Land Arts of the American West - Environmental Art + Regenerative Ecology
Seminar - UHON 401
Instructor(s): Jeanette Hart-Mann
Course Description
Land Arts of the American West at UNM will offer an Art & Ecology Field Lab and Corequisite Seminar Course in Environmental Art + Regenerative Ecology. Seminars take place on campus every Friday from 9am – 1145 am and our Field Lab will take place during Spring Break (3/10 – 3/19) as a camping trip to Patagonia, Arizona for a week of intensive hands-on exploration with Borderlands Restoration Network. Students will learn about artists who create work using regenerative practices while applying these principles to their own student-centered field-based projects. Final student work will be published in a collaboratively designed artist book and presented during a public symposium. Course fees for each course is 377.50. Course fees cover all Field Lab travels expenses. food, and camp fees. Students must attend the informational meeting or meet one-on-one with faculty to register for these courses.

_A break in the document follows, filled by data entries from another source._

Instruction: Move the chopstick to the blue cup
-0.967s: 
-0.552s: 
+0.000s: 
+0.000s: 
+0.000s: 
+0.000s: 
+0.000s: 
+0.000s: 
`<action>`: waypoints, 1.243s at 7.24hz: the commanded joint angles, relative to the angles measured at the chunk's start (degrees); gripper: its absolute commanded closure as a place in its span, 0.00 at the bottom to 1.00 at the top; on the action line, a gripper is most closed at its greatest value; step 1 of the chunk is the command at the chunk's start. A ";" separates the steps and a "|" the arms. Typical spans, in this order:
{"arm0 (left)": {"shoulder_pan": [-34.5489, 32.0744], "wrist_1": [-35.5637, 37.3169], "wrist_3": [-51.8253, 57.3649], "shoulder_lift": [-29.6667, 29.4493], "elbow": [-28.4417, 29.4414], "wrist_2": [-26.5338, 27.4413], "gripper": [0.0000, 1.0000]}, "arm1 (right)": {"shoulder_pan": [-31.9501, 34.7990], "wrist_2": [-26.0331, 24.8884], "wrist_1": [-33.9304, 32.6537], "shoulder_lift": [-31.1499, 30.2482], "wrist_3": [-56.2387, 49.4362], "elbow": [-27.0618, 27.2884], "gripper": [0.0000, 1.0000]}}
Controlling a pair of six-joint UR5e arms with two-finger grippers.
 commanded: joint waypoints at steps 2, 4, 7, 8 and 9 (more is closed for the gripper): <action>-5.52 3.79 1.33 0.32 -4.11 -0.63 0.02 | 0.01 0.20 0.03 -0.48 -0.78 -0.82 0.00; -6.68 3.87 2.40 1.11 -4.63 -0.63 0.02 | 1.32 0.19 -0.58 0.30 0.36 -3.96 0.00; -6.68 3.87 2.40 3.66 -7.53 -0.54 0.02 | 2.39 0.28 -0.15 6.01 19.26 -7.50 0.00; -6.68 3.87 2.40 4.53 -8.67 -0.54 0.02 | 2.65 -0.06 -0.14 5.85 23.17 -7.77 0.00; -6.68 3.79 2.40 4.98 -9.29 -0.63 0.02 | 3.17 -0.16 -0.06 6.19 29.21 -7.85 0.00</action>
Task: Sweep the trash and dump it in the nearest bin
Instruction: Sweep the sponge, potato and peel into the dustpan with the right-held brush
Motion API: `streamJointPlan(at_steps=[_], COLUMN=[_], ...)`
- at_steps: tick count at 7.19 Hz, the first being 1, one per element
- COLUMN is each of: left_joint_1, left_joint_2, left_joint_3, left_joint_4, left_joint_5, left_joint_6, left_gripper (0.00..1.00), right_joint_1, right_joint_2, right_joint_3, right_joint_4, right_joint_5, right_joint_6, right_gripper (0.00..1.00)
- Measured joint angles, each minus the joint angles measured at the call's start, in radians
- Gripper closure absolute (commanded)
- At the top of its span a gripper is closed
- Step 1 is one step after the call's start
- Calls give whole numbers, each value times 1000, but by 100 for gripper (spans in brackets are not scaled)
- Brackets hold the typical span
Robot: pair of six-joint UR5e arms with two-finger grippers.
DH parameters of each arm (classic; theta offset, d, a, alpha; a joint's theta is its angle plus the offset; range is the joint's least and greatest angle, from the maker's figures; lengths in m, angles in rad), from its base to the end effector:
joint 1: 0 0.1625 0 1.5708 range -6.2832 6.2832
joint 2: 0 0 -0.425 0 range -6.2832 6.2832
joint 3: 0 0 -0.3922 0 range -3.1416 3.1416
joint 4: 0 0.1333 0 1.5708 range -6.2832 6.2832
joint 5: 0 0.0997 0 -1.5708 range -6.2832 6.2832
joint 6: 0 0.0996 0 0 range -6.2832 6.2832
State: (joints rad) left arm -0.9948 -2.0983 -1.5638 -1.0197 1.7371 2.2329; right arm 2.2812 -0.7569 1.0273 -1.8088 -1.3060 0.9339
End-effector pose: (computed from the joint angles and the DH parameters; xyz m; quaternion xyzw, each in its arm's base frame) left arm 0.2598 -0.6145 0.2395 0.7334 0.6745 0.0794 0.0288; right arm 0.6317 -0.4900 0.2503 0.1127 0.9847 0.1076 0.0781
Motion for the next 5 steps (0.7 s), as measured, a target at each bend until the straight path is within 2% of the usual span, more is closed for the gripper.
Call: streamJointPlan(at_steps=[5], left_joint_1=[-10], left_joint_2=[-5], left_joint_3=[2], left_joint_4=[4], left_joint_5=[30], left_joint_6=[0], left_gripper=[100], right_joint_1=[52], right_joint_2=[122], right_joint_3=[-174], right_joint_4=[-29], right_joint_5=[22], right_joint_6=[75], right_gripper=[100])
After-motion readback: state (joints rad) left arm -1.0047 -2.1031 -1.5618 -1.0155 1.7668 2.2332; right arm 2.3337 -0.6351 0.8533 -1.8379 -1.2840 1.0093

Contact LAAW Director, Jeanette Hart-Mann – hartmann@unm.edu
Texts
Note – all readings/video links will be provided to students.
- The Mushroom at the End of the World, by Anna Tsing
- Introduction to Restoration Ecology, by Evelyn Howell, John Harrington, and Stephen Glass
- Ecovention, by Sue Spaid
- Arts of Living on a Damaged Planet, Edited by Tsing, Swanson, Gan and Bubandt
- An Atlas of Radical Cartography, Edited by Liz Mogel and Alexis Bhagat
- Art in Action, by Natural World Museum
- Lessons from the Genius of Place (Video), by Helen and Newton Harrison
- Hope in a Changing Climate (Video) by John D. Liu
Requirements
Students assignments will include readings, participation in class discussions, a class presentation on regenerative art and ecology projects, field trips and research on local Albuquerque-based regenerative ecology sites, developing and designing a student-centered regenerative art and ecology project, collaboration on an artists’ book and public symposium.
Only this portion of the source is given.